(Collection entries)
-=-=-=-=-

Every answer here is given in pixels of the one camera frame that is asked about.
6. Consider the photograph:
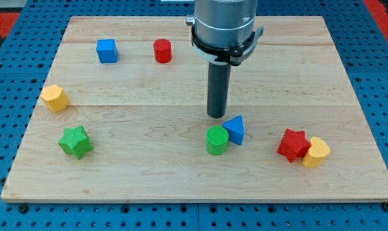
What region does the green star block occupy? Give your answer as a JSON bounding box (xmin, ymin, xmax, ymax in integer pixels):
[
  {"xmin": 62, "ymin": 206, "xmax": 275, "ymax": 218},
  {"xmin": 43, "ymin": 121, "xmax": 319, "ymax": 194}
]
[{"xmin": 58, "ymin": 125, "xmax": 94, "ymax": 159}]

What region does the blue triangle block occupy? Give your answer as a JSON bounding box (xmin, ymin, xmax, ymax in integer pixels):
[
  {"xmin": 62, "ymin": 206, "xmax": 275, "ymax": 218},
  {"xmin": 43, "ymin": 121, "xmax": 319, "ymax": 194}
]
[{"xmin": 222, "ymin": 115, "xmax": 245, "ymax": 145}]

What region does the wooden board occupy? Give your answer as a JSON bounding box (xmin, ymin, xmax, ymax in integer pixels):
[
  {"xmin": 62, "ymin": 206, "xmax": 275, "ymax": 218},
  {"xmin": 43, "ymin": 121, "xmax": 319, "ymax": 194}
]
[{"xmin": 1, "ymin": 16, "xmax": 388, "ymax": 203}]

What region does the yellow heart block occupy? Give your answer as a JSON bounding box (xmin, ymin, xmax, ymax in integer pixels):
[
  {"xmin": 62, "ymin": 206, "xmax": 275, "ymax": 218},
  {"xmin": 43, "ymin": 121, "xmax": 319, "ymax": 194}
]
[{"xmin": 302, "ymin": 137, "xmax": 331, "ymax": 168}]

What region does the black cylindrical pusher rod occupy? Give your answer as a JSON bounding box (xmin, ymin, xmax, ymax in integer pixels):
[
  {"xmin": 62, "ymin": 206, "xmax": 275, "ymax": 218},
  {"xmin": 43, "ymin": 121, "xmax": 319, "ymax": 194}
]
[{"xmin": 207, "ymin": 62, "xmax": 231, "ymax": 119}]

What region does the red cylinder block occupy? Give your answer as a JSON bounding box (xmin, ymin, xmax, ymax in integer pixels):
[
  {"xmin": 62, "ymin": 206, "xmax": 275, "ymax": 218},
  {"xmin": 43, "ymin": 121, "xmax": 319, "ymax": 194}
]
[{"xmin": 153, "ymin": 38, "xmax": 172, "ymax": 64}]

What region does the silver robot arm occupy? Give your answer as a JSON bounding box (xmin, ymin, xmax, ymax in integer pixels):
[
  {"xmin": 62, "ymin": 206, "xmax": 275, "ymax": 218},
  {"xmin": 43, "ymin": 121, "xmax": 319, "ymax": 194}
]
[{"xmin": 186, "ymin": 0, "xmax": 258, "ymax": 48}]

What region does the yellow hexagon block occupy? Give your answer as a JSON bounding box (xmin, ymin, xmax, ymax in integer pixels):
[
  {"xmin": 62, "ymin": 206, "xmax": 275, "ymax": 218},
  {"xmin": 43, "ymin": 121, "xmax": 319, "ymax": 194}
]
[{"xmin": 40, "ymin": 85, "xmax": 69, "ymax": 112}]

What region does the green cylinder block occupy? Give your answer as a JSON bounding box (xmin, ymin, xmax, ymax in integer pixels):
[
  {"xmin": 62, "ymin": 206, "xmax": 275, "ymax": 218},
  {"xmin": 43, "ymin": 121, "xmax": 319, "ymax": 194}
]
[{"xmin": 206, "ymin": 126, "xmax": 229, "ymax": 155}]

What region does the blue cube block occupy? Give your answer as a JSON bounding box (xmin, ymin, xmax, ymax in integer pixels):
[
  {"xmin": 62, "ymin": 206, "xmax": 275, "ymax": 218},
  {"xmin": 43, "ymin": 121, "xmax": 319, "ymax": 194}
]
[{"xmin": 96, "ymin": 39, "xmax": 118, "ymax": 63}]

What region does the red star block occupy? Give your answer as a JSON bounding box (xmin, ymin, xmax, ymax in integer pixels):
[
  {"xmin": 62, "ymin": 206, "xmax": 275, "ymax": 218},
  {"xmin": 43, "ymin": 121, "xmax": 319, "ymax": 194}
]
[{"xmin": 277, "ymin": 128, "xmax": 311, "ymax": 162}]

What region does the black clamp ring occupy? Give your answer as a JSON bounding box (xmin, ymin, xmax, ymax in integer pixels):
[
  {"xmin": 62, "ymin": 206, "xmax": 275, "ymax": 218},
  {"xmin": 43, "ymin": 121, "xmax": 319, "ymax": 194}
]
[{"xmin": 190, "ymin": 26, "xmax": 265, "ymax": 67}]

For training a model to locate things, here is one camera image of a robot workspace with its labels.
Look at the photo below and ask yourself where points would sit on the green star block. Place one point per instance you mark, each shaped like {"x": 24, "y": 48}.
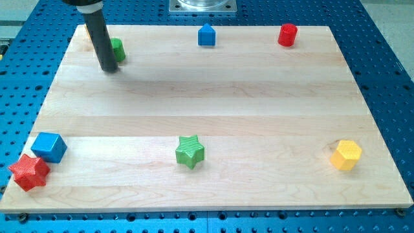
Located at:
{"x": 189, "y": 151}

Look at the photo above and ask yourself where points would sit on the blue triangle block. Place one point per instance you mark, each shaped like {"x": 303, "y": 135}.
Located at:
{"x": 206, "y": 35}

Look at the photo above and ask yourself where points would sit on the red star block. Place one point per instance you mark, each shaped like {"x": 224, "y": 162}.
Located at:
{"x": 29, "y": 172}

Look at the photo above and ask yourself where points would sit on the wooden board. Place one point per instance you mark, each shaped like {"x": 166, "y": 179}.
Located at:
{"x": 269, "y": 119}

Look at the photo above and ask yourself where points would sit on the green cylinder block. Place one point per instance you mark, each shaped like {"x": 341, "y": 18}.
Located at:
{"x": 118, "y": 49}

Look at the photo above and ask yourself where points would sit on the red cylinder block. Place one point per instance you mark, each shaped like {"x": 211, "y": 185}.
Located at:
{"x": 287, "y": 34}

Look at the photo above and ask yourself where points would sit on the yellow hexagon block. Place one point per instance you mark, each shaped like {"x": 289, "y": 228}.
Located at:
{"x": 346, "y": 155}

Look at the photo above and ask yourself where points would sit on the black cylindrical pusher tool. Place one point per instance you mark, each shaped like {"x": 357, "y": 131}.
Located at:
{"x": 91, "y": 11}

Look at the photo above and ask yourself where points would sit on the blue cube block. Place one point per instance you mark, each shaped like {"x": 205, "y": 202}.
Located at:
{"x": 49, "y": 146}

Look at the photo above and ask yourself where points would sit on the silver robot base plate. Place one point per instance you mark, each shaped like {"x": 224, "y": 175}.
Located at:
{"x": 202, "y": 6}

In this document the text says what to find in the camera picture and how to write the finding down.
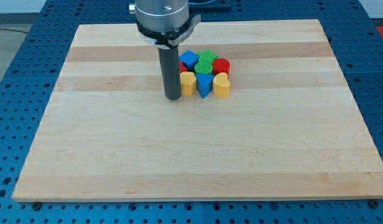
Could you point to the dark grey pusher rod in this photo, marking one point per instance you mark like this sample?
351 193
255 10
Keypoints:
169 64

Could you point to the green star block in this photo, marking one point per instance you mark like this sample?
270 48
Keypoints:
207 56

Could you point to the yellow pentagon block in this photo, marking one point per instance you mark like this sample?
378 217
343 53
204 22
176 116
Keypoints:
188 83

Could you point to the red cylinder block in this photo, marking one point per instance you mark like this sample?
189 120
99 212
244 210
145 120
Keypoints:
221 65

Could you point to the blue triangle block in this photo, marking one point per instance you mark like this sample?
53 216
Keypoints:
204 84

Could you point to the yellow heart block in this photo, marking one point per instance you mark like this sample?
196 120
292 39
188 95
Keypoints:
221 85

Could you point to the blue cube block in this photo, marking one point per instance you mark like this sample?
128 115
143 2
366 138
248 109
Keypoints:
189 59

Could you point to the green cylinder block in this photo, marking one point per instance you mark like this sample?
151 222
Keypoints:
204 67

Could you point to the light wooden board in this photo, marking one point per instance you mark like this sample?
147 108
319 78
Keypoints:
289 130

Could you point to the red star block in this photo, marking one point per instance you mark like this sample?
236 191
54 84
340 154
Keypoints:
182 67

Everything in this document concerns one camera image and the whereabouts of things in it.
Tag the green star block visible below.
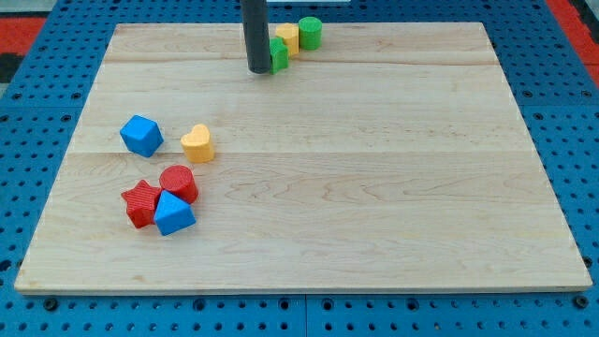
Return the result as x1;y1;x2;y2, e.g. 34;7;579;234
270;37;289;75

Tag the blue cube block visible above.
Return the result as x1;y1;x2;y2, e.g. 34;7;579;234
120;115;164;157

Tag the red cylinder block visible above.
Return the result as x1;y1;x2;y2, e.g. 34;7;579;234
159;165;199;204

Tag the blue triangle block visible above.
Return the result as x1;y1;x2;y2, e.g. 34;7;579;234
154;190;197;236

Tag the red star block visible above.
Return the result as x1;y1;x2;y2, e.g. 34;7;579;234
121;180;162;228

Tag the light wooden board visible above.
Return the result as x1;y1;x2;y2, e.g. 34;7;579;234
15;22;592;296

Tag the green cylinder block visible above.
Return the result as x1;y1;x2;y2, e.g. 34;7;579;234
298;16;323;51

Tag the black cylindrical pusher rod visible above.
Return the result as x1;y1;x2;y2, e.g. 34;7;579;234
240;0;270;74

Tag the yellow hexagon block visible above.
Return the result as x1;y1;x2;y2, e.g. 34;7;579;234
275;23;300;57

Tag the yellow heart block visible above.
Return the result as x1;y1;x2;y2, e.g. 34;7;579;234
180;124;215;163

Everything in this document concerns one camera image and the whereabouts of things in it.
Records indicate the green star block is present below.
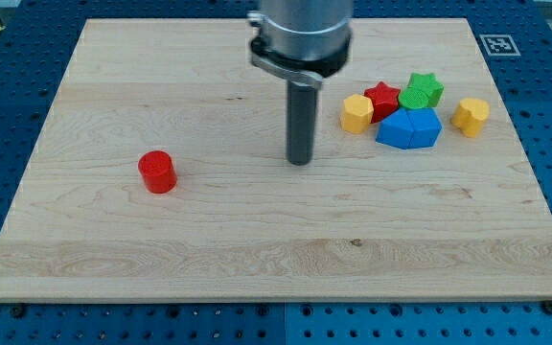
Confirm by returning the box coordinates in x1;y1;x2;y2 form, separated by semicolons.
407;72;445;107

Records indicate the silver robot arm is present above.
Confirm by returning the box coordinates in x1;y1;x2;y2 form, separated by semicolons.
247;0;354;166

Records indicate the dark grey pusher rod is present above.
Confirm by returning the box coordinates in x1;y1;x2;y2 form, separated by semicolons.
286;81;318;166

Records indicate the red star block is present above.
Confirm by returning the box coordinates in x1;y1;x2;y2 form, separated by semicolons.
363;81;401;124

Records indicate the green cylinder block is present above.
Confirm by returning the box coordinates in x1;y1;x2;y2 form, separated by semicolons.
398;87;429;110

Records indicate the white fiducial marker tag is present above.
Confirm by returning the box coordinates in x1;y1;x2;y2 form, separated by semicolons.
480;34;520;57

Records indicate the yellow hexagon block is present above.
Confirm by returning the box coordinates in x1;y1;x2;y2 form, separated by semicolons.
340;94;374;134

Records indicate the red cylinder block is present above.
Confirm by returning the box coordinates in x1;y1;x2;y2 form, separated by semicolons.
138;150;177;194

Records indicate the wooden board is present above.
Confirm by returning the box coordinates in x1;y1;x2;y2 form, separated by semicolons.
0;18;552;304

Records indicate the blue angular block left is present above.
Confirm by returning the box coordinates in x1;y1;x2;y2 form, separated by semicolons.
376;108;414;150

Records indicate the yellow heart block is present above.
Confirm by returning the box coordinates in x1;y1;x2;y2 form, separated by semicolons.
450;98;491;138

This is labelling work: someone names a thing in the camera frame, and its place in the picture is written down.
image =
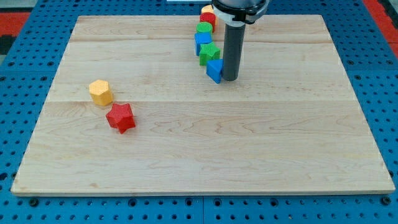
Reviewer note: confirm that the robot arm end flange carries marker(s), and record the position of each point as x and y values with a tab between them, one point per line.
237	13

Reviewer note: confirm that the yellow block at back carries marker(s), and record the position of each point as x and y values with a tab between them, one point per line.
207	8

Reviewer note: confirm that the red cylinder block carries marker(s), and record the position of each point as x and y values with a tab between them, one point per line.
208	17

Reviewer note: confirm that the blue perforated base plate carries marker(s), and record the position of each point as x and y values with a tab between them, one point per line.
30	66

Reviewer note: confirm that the yellow hexagon block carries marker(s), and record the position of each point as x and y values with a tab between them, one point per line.
100	92

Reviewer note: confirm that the blue triangle block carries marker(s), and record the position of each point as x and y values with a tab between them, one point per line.
214	70

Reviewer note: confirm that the green cylinder block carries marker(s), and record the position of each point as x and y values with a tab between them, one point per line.
204	27

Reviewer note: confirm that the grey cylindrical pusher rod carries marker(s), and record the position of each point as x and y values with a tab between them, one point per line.
233	45

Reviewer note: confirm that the green star block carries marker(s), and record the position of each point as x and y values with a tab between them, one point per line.
208	52

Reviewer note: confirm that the red star block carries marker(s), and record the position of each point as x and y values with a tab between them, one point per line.
121	117

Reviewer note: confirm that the blue cube block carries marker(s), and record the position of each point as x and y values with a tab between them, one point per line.
202	41

-=-=-=-=-

### [YOUR ASSIGNMENT]
Go through the entries and copy every line that has "silver".

### [WRITTEN RESPONSE]
What region does the silver robot arm occupy? Give your answer as a JSON bounding box (xmin, ymin, xmax, ymax in integer pixels):
Look at the photo above and ask yourself where points would sit on the silver robot base plate. Place one point per instance you mark, each shaped like {"x": 224, "y": 175}.
Records indicate the silver robot arm is present above.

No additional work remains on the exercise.